窓の外(と)の手すりの鉄におとたてつあけがたちかき霰こまかに
われは蜆しぐるる越後のみづに棲みひょろひょろと鳴く一個のしじみ
ゆきぐもの底より生れし旅客機のひしくひねむる沼地よぎりつ

山田富士郎「木葉木兎党」より(『羚羊譚』収録)

わたしも新潟出身であるため、冬の新潟の光景は記憶に強く残っている。冬になると、海は荒れ、河口を「さかのぼる」ように波が入ってきて河口近くにかかる橋の「橋脚」を打ちすえるのだ。

わたしがそんな光景を見たのは、関屋分水路の河口の新潟大堰橋でのことだった。高校生の頃の冬の部活のランニングでみた記憶。

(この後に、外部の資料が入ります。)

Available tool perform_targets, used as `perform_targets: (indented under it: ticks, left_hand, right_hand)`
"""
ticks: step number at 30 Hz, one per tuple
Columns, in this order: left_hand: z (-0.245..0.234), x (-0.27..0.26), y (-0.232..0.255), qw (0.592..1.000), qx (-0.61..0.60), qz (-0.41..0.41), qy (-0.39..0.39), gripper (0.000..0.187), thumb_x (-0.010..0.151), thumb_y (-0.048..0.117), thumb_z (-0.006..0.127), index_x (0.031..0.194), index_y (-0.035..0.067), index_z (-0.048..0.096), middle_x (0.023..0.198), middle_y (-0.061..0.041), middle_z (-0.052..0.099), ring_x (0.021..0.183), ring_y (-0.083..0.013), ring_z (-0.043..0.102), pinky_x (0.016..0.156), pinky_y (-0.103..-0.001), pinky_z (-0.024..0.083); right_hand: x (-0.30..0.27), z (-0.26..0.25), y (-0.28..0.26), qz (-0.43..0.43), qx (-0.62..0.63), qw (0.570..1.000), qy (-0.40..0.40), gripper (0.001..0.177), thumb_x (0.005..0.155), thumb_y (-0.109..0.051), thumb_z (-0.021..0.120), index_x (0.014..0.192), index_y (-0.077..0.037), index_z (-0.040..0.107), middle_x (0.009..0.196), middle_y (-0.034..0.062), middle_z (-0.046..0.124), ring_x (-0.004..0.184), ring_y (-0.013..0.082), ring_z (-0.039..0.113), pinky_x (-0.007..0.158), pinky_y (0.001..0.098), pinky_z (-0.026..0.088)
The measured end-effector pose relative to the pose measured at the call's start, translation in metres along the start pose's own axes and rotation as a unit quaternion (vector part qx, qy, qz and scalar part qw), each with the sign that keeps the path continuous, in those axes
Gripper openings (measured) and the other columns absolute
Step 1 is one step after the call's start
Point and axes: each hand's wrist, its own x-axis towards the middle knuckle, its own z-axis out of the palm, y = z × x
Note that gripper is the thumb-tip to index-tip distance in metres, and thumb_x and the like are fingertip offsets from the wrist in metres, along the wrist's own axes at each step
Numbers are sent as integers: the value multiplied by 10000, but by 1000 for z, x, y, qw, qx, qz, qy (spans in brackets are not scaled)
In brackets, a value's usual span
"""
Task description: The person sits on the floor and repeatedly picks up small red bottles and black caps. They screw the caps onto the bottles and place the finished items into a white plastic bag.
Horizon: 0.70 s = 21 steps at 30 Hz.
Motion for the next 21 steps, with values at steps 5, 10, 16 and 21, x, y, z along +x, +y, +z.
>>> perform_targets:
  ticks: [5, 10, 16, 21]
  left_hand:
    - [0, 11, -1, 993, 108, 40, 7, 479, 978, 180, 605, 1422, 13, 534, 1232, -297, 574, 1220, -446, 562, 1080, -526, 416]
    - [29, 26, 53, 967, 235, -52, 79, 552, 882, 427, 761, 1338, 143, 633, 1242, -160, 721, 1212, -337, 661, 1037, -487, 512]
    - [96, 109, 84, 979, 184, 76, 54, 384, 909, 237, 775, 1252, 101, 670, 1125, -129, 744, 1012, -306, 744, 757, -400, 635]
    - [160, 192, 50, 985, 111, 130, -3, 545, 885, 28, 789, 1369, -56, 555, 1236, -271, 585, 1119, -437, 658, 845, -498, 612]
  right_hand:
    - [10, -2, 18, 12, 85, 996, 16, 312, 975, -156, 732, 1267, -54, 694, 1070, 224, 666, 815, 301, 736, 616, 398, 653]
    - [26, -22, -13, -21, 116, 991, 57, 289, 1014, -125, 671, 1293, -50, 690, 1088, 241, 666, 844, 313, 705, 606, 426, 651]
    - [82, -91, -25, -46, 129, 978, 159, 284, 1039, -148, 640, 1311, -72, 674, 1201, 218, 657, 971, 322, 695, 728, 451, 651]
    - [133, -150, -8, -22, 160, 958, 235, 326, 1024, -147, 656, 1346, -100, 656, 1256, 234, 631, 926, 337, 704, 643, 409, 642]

しかも、冬の曇天の下、時に雲のすき間から光が差し込んだりする。「つかのまのひかり」だ。でも光が差し込んできても「」は変わらず降り続けていたりする。何もかもが新潟の冬だ

さて。

このようにこのうたは、わたしの記憶する冬の新潟の光景を鮮明に思い出させるような鮮やかな描写が魅力だ。

なのだけれども、厳密な読みで迷っているのだ。

要するに、四句目の「潮さかのぼる」が連体形なのか終止形なのかで迷っているのだ。

連体形ならば「潮さかのぼる」は「橋脚」にかかり、この場合は「橋脚をうつ」ものは「霰」と読める。「橋脚」に荒波がぶつかっていく様子を、逆にあたかも「橋脚」が潮に逆らってのぼっていく、進んでいくように見立てて詠んでいて、そこへ「つかのまのひかりのなか」を「霰」が降ってきて、「橋脚」に当たっている光景、ということになる。「霰」と「橋脚」の関係が強めに感じられる読みになる。

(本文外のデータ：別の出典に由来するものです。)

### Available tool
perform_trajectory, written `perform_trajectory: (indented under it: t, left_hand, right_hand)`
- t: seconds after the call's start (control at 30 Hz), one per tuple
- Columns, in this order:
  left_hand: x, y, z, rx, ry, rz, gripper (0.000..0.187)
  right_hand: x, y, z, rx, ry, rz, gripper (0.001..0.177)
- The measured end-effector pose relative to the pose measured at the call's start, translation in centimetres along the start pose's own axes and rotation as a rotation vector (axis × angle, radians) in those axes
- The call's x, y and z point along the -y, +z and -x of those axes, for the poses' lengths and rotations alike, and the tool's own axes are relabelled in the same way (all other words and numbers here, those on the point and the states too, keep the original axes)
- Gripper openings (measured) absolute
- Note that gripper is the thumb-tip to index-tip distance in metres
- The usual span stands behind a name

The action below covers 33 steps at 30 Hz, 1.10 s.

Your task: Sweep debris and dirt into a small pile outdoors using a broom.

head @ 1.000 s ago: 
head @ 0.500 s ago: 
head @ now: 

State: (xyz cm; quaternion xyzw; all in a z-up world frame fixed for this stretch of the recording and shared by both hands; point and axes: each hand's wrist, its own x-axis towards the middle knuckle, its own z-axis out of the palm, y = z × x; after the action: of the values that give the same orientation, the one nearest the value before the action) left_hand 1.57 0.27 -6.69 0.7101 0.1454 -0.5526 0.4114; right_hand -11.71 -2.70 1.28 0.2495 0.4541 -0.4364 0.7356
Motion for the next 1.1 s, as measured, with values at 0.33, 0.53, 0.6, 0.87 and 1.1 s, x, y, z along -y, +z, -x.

一方、終止形ならば(四句目で切れて)「潮」が「さかのぼる」そして「橋脚をうつ」となり、「橋脚をうつ」ものはさかのぼってきた「潮」と読める。「つかのまのひかりのなか」を「霰」が降る光景、雪よりは騒がしいがそれでも静かに降る「霰」、そこでふと「橋脚」の方に目をやると、一転して、さかのぼってきた「潮」が「橋脚をうつ」荒々しい光景が目に入る。「霰」は「潮」へと降りそして消えていっていることだろう。「霰」と「橋脚(もしくは潮)」は静と動の対比の様相を呈する。

どちらであれ、新潟の冬だ。そう強く思う。

わたしは後者の、終止形が二回続くダイナミックな様子の方が、昔自分が見た記憶の光景に近いので、後者の読みをとりたいところだが、如何だろうか。